/ 20 January 2006

Clough luck

Nigel Clough’s dad, Brian, won almost everything in football as manager of Nottingham Forest. Old Big Head, as the now-departed Cloughie liked to call himself, brought league championships and the European Cup to Robin Hood’s relatively modest city.

But the closest he came to the FA Cup was that bizarre 1991 final against Spurs when an over-excited Paul Gascoigne crocked himself in the first minute and Forest lost 2-1.

If there is a football heaven, Brian will have been looking down at his son’s Burton Albion at Old Trafford on Wednesday, hopeful of a shock in the great tradition of the FA Cup.

Sadly, it was not to be. Despite a training ground fall-out between horse-faced Dutch striker Ruud van Nistelrooy and Portuguese show pony Ronaldo during the week, and a nasty 3-1 defeat against Manchester rivals City last weekend, Sir Alex Ferguson’s men cruised to an emphatic 5-0 victory.

And the Clough fairy tale is over for another year. Perhaps for all time, given Burton’s Conference credentials.

Guiseppe Rossi (who struck twice, with Louis Saha, Ryan Giggs and Kieran Richardson completing the scoreline) and Gerard Piqué, two young United foreigners, did most of the damage, leaving Fergie purring: ”They were the big plusses for us,” before conceding generously that Burton had ”come here with a more positive attitude than most of the European teams. A lot of them come here and bore the pants off us.”

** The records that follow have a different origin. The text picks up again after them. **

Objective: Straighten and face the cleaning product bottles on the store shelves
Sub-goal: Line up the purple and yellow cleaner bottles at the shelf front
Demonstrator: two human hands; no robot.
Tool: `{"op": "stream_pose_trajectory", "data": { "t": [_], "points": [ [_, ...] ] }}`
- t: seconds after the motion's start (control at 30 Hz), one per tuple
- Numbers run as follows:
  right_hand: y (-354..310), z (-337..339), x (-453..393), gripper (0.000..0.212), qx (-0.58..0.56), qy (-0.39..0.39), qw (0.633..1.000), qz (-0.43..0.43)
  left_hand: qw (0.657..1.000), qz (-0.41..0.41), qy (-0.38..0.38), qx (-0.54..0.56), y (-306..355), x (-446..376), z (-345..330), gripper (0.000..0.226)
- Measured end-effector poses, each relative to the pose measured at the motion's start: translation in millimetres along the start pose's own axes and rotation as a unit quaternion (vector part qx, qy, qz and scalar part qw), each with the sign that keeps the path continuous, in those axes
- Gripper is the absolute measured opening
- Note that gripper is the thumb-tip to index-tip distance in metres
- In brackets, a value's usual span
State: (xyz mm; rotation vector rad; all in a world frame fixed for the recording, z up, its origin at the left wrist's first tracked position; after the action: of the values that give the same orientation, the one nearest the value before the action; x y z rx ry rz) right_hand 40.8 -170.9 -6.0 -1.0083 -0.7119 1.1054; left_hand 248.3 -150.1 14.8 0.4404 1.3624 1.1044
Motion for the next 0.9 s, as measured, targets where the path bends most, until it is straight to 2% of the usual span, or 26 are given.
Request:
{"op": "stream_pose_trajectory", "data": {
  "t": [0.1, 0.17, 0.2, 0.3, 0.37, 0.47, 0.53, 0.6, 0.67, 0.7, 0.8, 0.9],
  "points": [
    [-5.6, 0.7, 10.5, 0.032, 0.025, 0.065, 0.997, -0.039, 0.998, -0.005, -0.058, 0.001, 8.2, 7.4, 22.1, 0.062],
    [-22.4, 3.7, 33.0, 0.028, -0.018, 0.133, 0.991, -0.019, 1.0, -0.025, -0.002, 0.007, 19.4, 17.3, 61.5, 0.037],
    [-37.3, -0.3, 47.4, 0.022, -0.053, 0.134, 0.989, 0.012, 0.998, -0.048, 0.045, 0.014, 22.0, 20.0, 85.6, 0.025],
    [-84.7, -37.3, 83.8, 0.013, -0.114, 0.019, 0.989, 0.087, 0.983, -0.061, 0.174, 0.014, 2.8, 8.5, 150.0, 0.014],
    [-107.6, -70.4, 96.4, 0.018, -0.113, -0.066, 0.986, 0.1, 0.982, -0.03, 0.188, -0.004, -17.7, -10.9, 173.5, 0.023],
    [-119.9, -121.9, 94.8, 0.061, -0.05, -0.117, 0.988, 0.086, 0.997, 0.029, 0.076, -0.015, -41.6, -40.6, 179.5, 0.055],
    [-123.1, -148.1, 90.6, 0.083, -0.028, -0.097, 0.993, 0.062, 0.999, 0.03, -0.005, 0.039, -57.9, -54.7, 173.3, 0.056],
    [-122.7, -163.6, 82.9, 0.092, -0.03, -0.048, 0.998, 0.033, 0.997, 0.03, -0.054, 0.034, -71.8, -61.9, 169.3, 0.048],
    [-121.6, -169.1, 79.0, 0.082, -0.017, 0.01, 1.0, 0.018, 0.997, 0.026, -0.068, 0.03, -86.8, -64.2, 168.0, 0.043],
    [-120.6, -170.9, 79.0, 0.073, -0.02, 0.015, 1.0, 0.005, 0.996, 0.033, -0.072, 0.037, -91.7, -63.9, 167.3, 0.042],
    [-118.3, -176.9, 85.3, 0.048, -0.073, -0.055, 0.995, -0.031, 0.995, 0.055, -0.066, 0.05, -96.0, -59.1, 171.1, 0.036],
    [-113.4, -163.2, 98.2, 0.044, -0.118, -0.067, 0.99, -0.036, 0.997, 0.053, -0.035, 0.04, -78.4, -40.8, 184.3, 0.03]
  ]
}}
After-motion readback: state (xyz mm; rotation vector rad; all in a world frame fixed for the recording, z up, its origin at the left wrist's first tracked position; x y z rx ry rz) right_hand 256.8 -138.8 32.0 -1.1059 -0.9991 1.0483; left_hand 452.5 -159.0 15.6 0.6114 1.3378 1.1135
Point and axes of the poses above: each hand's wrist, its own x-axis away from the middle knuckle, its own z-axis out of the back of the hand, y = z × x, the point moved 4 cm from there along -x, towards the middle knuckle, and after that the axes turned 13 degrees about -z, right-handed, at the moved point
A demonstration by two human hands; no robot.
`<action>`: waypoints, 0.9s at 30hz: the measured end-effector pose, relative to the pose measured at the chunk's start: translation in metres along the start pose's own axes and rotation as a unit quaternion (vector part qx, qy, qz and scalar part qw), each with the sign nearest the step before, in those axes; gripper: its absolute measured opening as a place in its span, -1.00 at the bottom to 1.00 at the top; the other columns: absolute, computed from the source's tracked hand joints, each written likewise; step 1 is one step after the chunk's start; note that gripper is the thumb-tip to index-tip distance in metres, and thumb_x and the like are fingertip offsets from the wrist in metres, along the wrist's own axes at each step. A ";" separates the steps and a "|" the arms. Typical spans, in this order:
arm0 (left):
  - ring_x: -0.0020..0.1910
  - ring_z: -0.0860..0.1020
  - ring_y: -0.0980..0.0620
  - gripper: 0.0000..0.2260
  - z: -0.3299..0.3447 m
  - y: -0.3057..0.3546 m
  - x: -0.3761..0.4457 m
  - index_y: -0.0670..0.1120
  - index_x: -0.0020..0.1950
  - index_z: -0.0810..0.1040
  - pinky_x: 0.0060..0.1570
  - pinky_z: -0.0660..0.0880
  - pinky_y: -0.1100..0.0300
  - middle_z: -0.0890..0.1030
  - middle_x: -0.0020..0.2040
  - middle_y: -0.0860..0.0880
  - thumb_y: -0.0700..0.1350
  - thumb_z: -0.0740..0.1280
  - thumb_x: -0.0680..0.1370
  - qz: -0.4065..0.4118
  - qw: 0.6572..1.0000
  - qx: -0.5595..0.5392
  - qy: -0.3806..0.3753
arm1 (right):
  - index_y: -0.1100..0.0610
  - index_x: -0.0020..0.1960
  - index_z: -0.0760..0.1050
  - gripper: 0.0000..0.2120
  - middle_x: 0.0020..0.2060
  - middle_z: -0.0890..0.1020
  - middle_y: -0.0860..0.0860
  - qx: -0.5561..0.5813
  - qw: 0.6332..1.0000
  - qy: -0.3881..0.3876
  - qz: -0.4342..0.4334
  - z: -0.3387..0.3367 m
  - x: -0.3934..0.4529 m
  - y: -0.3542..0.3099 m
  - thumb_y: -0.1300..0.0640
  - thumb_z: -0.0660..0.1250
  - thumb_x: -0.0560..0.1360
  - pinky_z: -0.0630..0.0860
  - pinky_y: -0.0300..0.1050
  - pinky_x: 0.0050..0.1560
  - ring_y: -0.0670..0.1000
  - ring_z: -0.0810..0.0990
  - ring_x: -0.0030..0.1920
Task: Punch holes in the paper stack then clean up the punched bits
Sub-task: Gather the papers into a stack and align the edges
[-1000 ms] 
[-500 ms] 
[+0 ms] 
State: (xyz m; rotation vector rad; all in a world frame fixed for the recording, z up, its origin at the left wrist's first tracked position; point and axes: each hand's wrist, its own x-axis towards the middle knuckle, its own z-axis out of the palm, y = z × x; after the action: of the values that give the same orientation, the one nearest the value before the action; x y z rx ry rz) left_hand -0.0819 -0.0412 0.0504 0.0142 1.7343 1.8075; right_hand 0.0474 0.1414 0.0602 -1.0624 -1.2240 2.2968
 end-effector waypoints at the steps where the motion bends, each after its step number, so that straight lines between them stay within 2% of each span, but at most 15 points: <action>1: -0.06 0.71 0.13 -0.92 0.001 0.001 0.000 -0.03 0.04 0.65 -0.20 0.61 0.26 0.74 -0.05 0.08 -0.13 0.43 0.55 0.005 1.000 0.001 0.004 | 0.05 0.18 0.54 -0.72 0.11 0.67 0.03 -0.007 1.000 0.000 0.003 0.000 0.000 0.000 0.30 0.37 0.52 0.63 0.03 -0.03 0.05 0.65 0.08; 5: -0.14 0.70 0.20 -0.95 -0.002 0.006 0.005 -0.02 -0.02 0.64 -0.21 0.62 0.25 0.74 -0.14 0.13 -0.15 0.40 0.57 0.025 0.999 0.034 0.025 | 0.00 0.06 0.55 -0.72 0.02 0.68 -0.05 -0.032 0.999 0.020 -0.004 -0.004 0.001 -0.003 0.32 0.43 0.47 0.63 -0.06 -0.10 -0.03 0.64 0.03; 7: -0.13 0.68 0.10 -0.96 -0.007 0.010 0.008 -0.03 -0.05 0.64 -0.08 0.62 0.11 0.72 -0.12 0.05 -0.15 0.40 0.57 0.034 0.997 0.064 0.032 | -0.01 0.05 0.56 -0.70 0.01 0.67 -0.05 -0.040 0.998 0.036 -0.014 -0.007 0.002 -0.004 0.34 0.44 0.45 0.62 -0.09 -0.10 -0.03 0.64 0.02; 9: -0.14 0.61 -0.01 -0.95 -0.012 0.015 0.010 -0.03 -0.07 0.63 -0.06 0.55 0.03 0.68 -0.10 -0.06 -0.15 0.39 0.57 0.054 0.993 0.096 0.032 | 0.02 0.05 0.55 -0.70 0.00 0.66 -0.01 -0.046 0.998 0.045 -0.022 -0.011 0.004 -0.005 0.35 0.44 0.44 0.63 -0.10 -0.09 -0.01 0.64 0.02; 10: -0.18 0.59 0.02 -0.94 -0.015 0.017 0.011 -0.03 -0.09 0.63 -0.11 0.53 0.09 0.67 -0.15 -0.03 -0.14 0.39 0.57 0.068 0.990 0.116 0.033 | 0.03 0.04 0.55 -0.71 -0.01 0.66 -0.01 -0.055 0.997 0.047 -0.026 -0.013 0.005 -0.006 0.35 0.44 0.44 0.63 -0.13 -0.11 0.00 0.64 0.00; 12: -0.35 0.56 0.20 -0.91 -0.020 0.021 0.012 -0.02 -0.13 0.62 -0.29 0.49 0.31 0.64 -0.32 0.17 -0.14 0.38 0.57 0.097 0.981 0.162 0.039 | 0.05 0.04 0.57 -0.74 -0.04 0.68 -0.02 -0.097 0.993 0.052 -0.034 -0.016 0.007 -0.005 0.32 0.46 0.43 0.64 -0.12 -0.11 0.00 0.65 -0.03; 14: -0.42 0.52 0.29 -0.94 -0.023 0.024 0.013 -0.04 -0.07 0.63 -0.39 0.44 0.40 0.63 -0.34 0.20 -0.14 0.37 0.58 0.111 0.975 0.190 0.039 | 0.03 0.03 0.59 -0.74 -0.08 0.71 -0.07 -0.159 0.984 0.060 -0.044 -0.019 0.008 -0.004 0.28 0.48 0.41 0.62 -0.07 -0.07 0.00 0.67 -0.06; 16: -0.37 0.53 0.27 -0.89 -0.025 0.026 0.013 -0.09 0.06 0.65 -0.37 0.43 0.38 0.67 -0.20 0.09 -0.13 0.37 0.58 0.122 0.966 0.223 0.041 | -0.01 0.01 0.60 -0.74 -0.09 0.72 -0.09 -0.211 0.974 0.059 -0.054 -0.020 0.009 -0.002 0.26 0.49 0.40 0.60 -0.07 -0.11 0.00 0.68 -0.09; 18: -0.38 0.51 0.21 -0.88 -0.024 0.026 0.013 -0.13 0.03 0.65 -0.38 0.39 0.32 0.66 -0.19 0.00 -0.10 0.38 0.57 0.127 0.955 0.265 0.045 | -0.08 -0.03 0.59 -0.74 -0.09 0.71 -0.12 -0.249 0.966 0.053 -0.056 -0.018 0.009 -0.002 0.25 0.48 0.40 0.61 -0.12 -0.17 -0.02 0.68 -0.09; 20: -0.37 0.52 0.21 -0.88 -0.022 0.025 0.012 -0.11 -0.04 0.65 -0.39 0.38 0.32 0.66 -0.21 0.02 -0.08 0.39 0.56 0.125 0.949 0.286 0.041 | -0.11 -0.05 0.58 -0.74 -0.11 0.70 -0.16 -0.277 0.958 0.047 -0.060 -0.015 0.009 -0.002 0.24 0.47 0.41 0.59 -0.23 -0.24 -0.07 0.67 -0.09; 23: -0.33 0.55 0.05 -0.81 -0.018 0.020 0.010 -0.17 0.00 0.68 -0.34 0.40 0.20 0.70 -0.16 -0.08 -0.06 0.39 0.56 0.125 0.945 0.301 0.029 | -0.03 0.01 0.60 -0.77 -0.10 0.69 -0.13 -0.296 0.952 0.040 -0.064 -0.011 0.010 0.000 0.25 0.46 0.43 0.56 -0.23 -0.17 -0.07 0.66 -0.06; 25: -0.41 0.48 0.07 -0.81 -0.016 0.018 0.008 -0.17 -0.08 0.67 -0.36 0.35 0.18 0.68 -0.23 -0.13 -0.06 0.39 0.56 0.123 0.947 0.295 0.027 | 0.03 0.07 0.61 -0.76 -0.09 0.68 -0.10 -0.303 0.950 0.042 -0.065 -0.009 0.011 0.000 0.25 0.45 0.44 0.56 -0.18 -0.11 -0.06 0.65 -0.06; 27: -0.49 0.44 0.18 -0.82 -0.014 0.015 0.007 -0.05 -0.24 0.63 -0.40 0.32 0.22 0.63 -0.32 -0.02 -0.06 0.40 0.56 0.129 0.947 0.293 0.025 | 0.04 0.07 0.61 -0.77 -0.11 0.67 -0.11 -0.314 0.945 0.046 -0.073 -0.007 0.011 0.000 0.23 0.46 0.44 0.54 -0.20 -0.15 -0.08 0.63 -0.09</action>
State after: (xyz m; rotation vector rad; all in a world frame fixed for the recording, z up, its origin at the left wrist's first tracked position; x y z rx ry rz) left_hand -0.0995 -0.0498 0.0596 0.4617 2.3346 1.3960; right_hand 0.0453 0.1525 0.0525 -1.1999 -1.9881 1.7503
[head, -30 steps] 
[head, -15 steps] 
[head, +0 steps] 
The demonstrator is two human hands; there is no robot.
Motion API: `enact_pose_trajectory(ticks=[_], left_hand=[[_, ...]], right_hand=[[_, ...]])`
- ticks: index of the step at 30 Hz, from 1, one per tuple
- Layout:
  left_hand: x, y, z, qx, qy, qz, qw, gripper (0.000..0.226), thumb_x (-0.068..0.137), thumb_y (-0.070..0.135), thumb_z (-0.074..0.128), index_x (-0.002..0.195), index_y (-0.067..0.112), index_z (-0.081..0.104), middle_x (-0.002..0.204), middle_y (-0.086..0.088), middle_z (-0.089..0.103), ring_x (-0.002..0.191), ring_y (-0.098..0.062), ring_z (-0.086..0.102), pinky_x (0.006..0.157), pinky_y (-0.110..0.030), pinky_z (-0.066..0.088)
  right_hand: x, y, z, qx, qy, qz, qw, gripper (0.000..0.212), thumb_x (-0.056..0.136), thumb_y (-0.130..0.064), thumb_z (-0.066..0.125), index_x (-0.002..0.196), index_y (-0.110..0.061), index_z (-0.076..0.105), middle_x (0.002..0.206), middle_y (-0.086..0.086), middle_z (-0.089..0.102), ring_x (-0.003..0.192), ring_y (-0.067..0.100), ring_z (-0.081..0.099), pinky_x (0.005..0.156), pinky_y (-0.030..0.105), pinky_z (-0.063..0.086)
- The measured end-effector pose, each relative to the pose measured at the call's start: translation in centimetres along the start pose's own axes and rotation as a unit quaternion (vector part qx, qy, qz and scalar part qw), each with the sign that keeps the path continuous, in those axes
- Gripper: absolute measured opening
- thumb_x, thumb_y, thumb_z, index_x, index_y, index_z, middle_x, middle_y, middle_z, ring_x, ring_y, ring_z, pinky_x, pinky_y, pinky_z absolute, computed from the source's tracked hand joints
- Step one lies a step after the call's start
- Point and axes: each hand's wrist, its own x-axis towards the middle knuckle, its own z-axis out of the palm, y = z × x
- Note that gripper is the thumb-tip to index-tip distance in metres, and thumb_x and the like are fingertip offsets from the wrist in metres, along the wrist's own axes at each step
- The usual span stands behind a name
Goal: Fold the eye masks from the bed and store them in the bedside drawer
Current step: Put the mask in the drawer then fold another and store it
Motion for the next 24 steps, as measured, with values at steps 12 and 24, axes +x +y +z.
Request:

So much for the magic of the cup. Still, the evening before we saw Reading, leading the race for Premiership promotion, overcome West Brom though Middlesbrough sunk Nuneaton 5-2.

The big positives, though, had come in the initial third-round clashes a fortnight ago — Leyton Orient booted out Fulham and Leicester were too much for Spurs. If only the Premiership were as unpredictable.